I knew that I should probably pace myself. I was really looking forward to a day (or 2) off this past long weekend. I wanted a day to do nothing! Maybe colour, read for pleasure, watch a movie, lounge around in PJs; a relaxing day with no tasks, jobs or obligations.
The universe, via gravity and my incredible clumsiness, made it quite clear that I was burning myself out, even if I was delighted and proud of my productivity. I took a hard fall while running. I was out with the dog, who is an excellent running companion. I took my eyes off of my path, tripped over my own feet, and fell. The right side of my body fell forward and laterally, while my left ankle decided to stay tucked where it was, and rolled.
I knew my legs couldn't get me up or hold my weight and that that was bad. I've gently rolled my ankles before but my recovery tends to be relatively instant: Give the ankle a little shake and keep going. But this time, that wasn't even a close option. So I sat. I sat in that catwalk pathway of our neighbourhood with the dog as she provided emotional support while we waited.

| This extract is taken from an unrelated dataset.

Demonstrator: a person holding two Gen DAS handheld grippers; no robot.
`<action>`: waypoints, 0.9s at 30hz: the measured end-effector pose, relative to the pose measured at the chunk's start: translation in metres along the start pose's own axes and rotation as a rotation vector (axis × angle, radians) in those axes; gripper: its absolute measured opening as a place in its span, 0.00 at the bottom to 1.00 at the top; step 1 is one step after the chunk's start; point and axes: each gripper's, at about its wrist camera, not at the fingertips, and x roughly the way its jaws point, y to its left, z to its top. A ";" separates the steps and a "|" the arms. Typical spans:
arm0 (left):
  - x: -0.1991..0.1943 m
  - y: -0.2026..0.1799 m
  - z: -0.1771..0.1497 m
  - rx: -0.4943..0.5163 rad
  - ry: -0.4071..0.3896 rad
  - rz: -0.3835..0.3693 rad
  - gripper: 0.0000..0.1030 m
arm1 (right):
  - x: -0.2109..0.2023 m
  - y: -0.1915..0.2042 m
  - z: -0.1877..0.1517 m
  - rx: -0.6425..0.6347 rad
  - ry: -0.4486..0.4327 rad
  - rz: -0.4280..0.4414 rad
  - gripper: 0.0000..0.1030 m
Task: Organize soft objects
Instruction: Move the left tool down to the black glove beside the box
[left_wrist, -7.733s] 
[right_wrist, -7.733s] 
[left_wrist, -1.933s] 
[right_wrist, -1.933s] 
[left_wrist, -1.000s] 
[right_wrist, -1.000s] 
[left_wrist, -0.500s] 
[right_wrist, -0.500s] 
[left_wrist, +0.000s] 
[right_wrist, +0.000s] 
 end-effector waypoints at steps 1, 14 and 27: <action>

I had just listed to Tim Ferriss' podcast with Aisha Tyler. She described riding her bike to school and one day breaking her arm. Her dad wasn't able to come and get her so she rode her bike home - with a broken arm. Her mentality that no one was coming for her and having to get her self home with no complaints was something I channeled. I waited patiently for the initial trauma to subside, until I felt like I could actually stand and hold my weight up on my own. From there, it was a slow hobble home, with the dog still by my side, being completely patient with me.

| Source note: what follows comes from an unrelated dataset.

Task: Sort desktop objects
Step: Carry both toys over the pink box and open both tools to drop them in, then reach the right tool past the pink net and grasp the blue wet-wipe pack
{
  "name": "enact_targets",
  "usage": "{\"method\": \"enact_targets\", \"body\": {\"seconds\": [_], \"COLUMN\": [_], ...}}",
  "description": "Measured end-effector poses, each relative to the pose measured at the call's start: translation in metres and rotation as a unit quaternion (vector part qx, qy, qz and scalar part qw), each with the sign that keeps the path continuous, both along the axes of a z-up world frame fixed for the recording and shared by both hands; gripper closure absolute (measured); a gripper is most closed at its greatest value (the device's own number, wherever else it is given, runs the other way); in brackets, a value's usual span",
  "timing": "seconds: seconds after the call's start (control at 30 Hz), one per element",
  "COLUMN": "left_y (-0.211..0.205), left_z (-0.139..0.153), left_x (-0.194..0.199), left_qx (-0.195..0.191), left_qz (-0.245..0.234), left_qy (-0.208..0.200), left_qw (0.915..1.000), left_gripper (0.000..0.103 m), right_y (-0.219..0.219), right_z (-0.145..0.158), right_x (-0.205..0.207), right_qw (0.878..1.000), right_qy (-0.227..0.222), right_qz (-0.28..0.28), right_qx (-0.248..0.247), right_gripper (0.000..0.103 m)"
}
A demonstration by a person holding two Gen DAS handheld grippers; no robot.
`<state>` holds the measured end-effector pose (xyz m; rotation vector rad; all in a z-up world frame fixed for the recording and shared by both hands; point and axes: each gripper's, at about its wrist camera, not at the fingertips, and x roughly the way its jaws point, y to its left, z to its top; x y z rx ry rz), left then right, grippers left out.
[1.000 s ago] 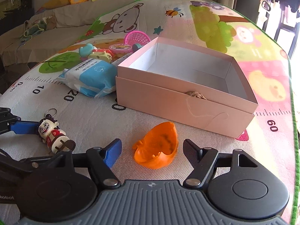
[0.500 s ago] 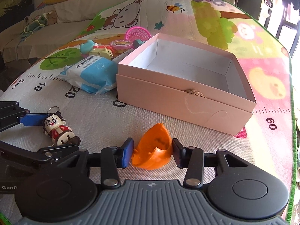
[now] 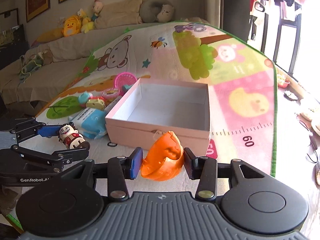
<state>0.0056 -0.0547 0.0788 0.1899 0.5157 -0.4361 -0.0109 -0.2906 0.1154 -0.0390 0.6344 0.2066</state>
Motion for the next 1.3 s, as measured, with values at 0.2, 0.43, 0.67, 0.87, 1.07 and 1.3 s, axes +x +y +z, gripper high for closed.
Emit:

It was only then, after sitting at home and reflecting, that I started to cry, and it wasn't from the pain. I was just disappointed. I was mad that I tripped, mad that I fell. Mad that I put myself out of running for a while. I couldn't do anything. There was no one to blame. Just my own clumsiness... and the catalyst of my own body weight subjected to the force of gravity.

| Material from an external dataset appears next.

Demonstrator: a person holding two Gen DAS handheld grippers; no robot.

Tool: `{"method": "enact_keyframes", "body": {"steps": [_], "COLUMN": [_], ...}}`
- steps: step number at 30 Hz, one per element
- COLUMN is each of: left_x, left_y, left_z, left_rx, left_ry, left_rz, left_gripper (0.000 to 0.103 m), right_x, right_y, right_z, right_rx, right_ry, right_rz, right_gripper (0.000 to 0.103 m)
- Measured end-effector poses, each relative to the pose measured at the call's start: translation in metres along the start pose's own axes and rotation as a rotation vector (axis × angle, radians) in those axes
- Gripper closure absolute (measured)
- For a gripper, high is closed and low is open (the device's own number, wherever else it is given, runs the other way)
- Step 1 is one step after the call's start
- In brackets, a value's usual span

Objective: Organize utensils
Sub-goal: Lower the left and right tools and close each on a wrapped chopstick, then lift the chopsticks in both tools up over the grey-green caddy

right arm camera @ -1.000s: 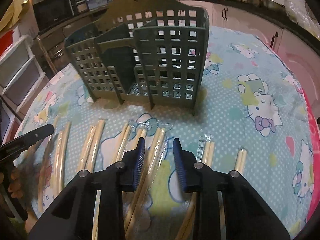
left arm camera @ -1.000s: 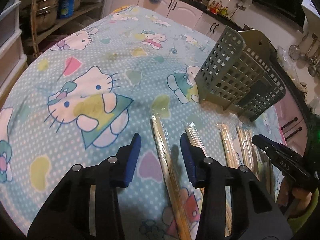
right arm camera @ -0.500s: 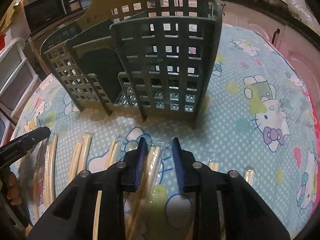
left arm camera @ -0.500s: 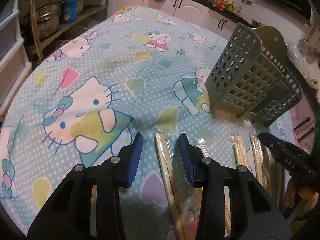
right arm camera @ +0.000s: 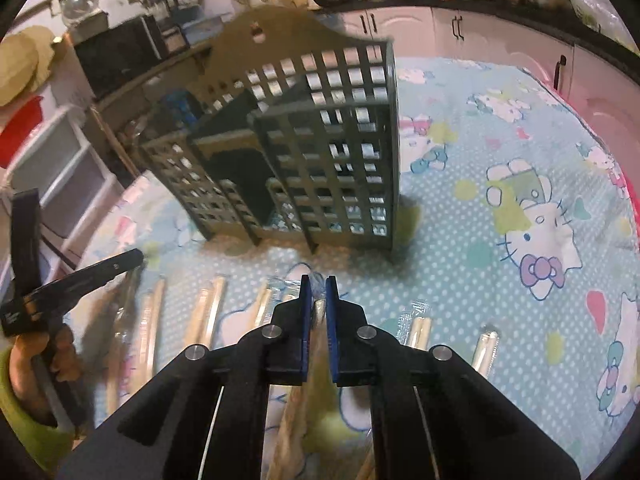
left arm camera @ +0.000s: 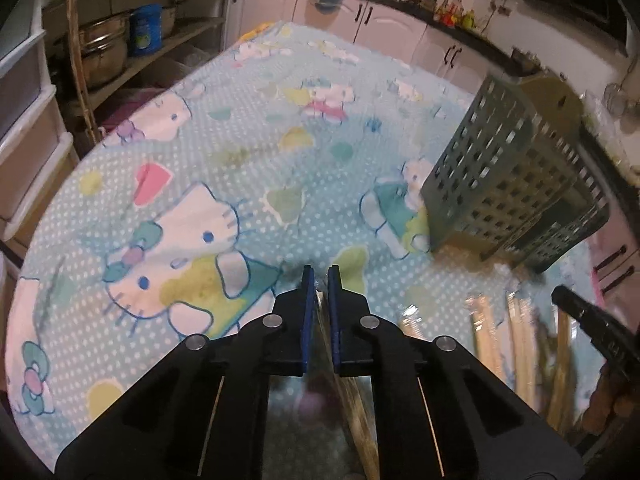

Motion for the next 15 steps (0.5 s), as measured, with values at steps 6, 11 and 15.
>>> {"method": "enact_keyframes", "body": {"steps": [6, 11, 15], "left_x": [0.016, 0.029, 0.038], "left_y": [-0.014, -0.029, -0.047], "left_z": [0.042, 0.079, 0.106], "left_rx": [-0.063, -0.111, -0.155], "left_ry": [-0.083, -0.161, -0.217], "left_rz": [-0.007, -0.013, -0.028], "left_gripper": [0.101, 0.101, 0.101], "right_x": [0.016, 0.036, 0.055], "right_y": [0.008, 0.019, 0.021], "right_z": [0.037, 0.076, 0.107], "right_rx": [0.036, 0.041, 0.027], "right_ry": [-0.091, -0.196, -0.294], "right_rz": [0.018, 0.053, 0.084], "right_gripper": [0.097, 0.097, 0.097]}}
Point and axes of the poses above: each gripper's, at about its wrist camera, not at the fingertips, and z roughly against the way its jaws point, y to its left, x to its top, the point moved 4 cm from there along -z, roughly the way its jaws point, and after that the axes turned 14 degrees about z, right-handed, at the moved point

First off, I'm incredibly grateful for the Canadian and Ontario medical system. Within 4 hours I had imaging (no brake or fracture, which put my mind at ease!), and was sent home with a highly fashionable (sarcasm) tensor bandage. By the time we left the hospital I felt like I could actually put weight on it again. I thought, this doc can't be serious about a 2 week recovery period. I can stand and put weight on it and unless something touches my ankle, I feel okay.
|My sad ankle, all wrapped up|
Then the universe chimed in again to hush my ego. I had the worst night of pain. I couldn't walk. I was cursing myself for not getting the crutches. I was so desperate that I took an ibuprofen (shocking for someone who avoids NSAIDs).
It's been a week now and I'm still frustrated that I can't be as active as I would like. What I took from this is that I need to pace myself. It's okay not to work at 100% everyday. I don't need to be busy all the time. I needed to slow down and this was the universe's way of making me do that. The same principles apply to healing.
Healing in all forms takes time. If you try to rush it, you'll get push-back. Do too much and deplete your resources, and you'll have nothing to run on later (pun intended).